Sir Menzies let the hurt show

Published by John Redwood at 9:44 am under Blog

The former Lib Dem Leader’s short letter and refusal to grant interviews shows how hurt he is. His immediate resignation demonstrates a fit of pique. Any normal person who made his own decision to step down would have said to his party I will remain as Leader until a new Leader has been elected, and then hand over in a friendly and helpful way. Instead Sir Menzies went back to Scotland to nurse his hurt,leaving Vince Cable to hold the ring. The more Cable and Hughes deny they plunged in the knife, the more their words in recent interviews will be played back when they failed to support their Leader to the hilt in his hour of need.

Watching Cable last night on Newsnight he manged to look both guilty and ambitious. His guilt stems from his devastating lunchtime interview yesterday when he told us - without knowing his Leader’s intention to give up - that the leadership was up for discussion. Hardly the words of a loyal Number 2 trying to buttress his boss, more the words of someone trying to give the final push to a Leader worrying about his lack of support.

Cable’s ambition was written all over his face when the interviewer put to him that he might be a candidate.
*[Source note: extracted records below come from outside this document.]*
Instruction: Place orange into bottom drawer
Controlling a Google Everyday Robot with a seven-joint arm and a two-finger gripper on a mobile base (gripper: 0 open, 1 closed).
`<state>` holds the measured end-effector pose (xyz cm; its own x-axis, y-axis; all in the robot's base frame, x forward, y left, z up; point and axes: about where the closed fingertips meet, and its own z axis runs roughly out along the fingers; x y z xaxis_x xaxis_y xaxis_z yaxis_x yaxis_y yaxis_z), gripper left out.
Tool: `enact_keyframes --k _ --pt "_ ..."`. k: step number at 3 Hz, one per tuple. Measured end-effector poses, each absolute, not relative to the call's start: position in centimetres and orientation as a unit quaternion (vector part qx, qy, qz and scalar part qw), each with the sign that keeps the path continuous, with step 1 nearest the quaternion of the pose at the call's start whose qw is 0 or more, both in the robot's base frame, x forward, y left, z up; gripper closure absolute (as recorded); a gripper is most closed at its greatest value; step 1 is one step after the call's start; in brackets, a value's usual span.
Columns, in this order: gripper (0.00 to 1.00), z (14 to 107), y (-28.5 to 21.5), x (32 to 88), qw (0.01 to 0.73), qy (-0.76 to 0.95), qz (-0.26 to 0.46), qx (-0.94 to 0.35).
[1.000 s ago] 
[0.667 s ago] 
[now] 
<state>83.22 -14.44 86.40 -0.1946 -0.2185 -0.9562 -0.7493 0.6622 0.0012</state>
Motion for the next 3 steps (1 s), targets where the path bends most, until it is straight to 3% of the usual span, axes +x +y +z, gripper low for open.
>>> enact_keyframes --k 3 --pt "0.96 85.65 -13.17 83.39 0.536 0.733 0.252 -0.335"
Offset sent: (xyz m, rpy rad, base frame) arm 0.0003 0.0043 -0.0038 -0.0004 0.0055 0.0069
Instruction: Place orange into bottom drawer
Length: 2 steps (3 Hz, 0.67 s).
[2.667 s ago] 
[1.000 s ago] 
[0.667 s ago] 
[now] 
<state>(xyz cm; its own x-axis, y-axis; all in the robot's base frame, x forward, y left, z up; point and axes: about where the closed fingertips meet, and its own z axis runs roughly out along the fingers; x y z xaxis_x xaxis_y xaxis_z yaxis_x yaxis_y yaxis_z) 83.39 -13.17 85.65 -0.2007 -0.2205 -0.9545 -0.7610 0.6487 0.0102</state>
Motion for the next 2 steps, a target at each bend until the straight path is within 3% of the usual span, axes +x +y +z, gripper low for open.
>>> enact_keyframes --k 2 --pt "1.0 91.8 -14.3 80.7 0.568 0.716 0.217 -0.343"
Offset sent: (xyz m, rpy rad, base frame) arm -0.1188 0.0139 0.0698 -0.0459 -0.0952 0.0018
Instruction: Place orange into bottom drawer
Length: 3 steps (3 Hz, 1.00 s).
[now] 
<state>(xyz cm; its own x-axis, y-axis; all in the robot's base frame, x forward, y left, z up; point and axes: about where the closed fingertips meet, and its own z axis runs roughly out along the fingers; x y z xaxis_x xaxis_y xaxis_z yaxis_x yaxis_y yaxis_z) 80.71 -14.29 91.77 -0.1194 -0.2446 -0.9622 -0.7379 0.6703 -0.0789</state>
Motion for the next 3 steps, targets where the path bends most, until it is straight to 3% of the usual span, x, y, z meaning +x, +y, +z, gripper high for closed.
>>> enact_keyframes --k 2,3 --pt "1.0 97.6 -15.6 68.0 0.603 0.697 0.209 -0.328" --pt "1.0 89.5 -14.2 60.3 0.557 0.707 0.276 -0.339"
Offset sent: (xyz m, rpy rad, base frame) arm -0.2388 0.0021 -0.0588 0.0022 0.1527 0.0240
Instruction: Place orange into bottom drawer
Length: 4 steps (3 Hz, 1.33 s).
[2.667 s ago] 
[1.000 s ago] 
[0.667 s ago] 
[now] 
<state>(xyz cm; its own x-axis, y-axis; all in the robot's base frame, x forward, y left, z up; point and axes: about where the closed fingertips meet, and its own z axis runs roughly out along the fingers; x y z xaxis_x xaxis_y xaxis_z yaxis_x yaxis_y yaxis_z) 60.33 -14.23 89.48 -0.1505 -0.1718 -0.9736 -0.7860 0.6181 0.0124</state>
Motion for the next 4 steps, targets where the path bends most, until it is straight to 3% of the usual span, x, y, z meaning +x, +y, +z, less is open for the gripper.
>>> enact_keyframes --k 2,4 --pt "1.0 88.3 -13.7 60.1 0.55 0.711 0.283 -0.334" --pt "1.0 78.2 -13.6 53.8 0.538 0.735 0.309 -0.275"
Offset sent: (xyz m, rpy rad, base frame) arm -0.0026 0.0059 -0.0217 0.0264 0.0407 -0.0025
He made a poor fist of concealing his thought that maybe he could convert the temporary Leadership into the real thing. All he had to do was to say that by accepting the caretaker leadership he was ruling himself out from the Leadership race, but he could not bring himself to say that. It gets the Leadership election off to a bad start when the man holding the ring as temporary Leader may want to be a candidate, and underlines how unhelpful Menzies rapid departure was. The other candidates would have a right to feel aggrieved if the acting Leader became a candidate, as he would have the advantage of the Lib Dem office and press machine behind him in his role as Acting Leader.

Little groups of excited and worried Lib dems are huddled all round the Palace of Westminster today, seeing who has seven friends to launch a bid. The rest of us can sit back and enjoy this little battle, which has got off to such a rancorous start.

One Response to “Sir Menzies let the hurt show”

  1. Tony Makaraon 16 Oct 2007 at 10:03 am

    John, who in your opinion out of the leadership contenders is the most likely to do a deal with Labour in the event of a hung parliament? I remember Charles Kennedy saying he would not prop up an unpopular Labour government but would he hold to that? Would the others? The Liberals always seem so fickle and as you say are poll driven. Are there any candidates who would be favourable to Conservatives, if that isn’t too much of a paradox?

    Reply: I do not think any of them would want to do a deal with the Conservatives. I guess they would be keen to do a deal with anyone in a hung Parliament based on division of spoils rather than principle, but are unlikely to say that before the event.